Copy the data exactly.

SUPPLIED MATERIAL Block Start

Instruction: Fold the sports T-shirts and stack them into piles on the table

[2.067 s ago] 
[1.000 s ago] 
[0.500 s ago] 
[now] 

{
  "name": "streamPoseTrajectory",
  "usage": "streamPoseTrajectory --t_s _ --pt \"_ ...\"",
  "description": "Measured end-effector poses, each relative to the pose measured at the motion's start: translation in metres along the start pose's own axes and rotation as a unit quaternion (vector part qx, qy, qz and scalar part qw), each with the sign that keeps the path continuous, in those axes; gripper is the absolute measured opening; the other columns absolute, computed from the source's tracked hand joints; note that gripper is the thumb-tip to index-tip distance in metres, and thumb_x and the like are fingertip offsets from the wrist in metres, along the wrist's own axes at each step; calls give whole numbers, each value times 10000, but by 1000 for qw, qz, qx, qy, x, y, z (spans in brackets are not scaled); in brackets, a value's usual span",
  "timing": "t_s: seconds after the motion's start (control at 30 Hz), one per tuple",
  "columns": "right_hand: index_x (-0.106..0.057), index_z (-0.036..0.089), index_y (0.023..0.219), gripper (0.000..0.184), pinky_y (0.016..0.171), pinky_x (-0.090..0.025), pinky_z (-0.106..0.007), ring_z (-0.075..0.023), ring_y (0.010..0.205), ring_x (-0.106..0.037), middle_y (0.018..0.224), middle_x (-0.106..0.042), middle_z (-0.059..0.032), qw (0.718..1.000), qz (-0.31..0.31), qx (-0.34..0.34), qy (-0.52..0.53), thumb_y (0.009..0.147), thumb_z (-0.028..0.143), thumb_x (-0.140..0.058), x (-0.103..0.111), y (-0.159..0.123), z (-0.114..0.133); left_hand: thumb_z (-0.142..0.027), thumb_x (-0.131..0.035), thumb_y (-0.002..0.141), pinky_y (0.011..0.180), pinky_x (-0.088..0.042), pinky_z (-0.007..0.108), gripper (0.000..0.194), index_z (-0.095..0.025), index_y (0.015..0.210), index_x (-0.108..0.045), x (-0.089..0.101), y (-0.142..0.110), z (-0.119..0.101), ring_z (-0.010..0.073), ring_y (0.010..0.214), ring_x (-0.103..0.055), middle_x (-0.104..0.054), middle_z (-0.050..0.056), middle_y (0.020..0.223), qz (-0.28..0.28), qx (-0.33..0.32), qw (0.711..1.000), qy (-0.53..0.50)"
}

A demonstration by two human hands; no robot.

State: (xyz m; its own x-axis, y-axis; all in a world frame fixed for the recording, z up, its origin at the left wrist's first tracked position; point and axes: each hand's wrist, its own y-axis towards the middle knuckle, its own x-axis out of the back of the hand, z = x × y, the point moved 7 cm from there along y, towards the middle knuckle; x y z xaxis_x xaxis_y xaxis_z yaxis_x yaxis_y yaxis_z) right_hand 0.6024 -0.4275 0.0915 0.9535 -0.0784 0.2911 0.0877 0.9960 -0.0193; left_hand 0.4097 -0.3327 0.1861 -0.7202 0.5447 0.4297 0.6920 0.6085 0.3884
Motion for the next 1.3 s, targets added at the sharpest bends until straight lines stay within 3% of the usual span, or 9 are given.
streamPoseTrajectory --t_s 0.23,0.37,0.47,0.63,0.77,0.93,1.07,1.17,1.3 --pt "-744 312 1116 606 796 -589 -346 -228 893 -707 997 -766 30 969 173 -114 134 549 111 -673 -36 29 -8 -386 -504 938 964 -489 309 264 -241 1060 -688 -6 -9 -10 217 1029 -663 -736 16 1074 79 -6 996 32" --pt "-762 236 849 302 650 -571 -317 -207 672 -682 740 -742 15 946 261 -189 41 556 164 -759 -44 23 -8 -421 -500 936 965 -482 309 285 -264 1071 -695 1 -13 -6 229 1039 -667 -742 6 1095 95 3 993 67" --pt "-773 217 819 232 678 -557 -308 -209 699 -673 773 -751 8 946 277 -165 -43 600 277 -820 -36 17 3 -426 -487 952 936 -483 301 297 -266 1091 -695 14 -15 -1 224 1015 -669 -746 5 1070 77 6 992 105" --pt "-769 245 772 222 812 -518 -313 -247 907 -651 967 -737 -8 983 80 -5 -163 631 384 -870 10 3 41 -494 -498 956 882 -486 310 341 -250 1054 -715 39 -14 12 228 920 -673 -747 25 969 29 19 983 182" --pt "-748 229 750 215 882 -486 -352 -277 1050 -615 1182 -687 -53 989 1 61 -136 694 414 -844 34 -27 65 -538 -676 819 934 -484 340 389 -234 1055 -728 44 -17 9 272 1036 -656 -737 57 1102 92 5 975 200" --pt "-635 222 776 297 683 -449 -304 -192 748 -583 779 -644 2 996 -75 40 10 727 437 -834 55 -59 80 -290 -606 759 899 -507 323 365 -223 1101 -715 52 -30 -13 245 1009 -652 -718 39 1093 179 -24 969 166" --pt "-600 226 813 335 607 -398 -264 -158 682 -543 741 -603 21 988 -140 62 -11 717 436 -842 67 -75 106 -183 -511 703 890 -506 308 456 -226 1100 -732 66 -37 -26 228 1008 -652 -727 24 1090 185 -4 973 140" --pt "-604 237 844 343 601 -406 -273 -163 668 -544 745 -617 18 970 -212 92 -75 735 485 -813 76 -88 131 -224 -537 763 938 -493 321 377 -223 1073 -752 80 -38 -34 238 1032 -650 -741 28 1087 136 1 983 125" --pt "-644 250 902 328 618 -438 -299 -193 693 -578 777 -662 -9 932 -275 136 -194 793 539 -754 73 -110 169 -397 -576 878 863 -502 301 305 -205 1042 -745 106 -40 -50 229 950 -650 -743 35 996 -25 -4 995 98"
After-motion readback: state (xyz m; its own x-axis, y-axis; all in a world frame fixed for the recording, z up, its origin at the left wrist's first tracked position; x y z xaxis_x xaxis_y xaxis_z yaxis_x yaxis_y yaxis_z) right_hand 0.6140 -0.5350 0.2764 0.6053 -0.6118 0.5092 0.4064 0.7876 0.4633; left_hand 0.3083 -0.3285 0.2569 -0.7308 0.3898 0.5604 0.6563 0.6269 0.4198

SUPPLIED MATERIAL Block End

PROBLEM SOLUTION:
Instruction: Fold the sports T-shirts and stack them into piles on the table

[2.067 s ago] 
[1.000 s ago] 
[0.500 s ago] 
[now] 

{
  "name": "streamPoseTrajectory",
  "usage": "streamPoseTrajectory --t_s _ --pt \"_ ...\"",
  "description": "Measured end-effector poses, each relative to the pose measured at the motion's start: translation in metres along the start pose's own axes and rotation as a unit quaternion (vector part qx, qy, qz and scalar part qw), each with the sign that keeps the path continuous, in those axes; gripper is the absolute measured opening; the other columns absolute, computed from the source's tracked hand joints; note that gripper is the thumb-tip to index-tip distance in metres, and thumb_x and the like are fingertip offsets from the wrist in metres, along the wrist's own axes at each step; calls give whole numbers, each value times 10000, but by 1000 for qw, qz, qx, qy, x, y, z (spans in brackets are not scaled); in brackets, a value's usual span",
  "timing": "t_s: seconds after the motion's start (control at 30 Hz), one per tuple",
  "columns": "right_hand: index_x (-0.106..0.057), index_z (-0.036..0.089), index_y (0.023..0.219), gripper (0.000..0.184), pinky_y (0.016..0.171), pinky_x (-0.090..0.025), pinky_z (-0.106..0.007), ring_z (-0.075..0.023), ring_y (0.010..0.205), ring_x (-0.106..0.037), middle_y (0.018..0.224), middle_x (-0.106..0.042), middle_z (-0.059..0.032), qw (0.718..1.000), qz (-0.31..0.31), qx (-0.34..0.34), qy (-0.52..0.53), thumb_y (0.009..0.147), thumb_z (-0.028..0.143), thumb_x (-0.140..0.058), x (-0.103..0.111), y (-0.159..0.123), z (-0.114..0.133); left_hand: thumb_z (-0.142..0.027), thumb_x (-0.131..0.035), thumb_y (-0.002..0.141), pinky_y (0.011..0.180), pinky_x (-0.088..0.042), pinky_z (-0.007..0.108), gripper (0.000..0.194), index_z (-0.095..0.025), index_y (0.015..0.210), index_x (-0.108..0.045), x (-0.089..0.101), y (-0.142..0.110), z (-0.119..0.101), ring_z (-0.010..0.073), ring_y (0.010..0.214), ring_x (-0.103..0.055), middle_x (-0.104..0.054), middle_z (-0.050..0.056), middle_y (0.020..0.223), qz (-0.28..0.28), qx (-0.33..0.32), qw (0.711..1.000), qy (-0.53..0.50)"
}

A demonstration by two human hands; no robot.

State: (xyz m; its own x-axis, y-axis; all in a world frame fixed for the recording, z up, its origin at the left wrist's first tracked position; point and axes: each hand's wrist, its own y-axis towards the middle knuckle, its own x-axis out of the back of the hand, z = x × y, the point moved 7 cm from there along y, towards the middle knuckle; x y z xaxis_x xaxis_y xaxis_z yaxis_x yaxis_y yaxis_z) right_hand 0.6024 -0.4275 0.0915 0.9535 -0.0784 0.2911 0.0877 0.9960 -0.0193; left_hand 0.4097 -0.3327 0.1861 -0.7202 0.5447 0.4297 0.6920 0.6085 0.3884
Motion for the next 1.3 s, targets added at the sharpest bends until straight lines stay within 3% of the usual span, or 9 are given.
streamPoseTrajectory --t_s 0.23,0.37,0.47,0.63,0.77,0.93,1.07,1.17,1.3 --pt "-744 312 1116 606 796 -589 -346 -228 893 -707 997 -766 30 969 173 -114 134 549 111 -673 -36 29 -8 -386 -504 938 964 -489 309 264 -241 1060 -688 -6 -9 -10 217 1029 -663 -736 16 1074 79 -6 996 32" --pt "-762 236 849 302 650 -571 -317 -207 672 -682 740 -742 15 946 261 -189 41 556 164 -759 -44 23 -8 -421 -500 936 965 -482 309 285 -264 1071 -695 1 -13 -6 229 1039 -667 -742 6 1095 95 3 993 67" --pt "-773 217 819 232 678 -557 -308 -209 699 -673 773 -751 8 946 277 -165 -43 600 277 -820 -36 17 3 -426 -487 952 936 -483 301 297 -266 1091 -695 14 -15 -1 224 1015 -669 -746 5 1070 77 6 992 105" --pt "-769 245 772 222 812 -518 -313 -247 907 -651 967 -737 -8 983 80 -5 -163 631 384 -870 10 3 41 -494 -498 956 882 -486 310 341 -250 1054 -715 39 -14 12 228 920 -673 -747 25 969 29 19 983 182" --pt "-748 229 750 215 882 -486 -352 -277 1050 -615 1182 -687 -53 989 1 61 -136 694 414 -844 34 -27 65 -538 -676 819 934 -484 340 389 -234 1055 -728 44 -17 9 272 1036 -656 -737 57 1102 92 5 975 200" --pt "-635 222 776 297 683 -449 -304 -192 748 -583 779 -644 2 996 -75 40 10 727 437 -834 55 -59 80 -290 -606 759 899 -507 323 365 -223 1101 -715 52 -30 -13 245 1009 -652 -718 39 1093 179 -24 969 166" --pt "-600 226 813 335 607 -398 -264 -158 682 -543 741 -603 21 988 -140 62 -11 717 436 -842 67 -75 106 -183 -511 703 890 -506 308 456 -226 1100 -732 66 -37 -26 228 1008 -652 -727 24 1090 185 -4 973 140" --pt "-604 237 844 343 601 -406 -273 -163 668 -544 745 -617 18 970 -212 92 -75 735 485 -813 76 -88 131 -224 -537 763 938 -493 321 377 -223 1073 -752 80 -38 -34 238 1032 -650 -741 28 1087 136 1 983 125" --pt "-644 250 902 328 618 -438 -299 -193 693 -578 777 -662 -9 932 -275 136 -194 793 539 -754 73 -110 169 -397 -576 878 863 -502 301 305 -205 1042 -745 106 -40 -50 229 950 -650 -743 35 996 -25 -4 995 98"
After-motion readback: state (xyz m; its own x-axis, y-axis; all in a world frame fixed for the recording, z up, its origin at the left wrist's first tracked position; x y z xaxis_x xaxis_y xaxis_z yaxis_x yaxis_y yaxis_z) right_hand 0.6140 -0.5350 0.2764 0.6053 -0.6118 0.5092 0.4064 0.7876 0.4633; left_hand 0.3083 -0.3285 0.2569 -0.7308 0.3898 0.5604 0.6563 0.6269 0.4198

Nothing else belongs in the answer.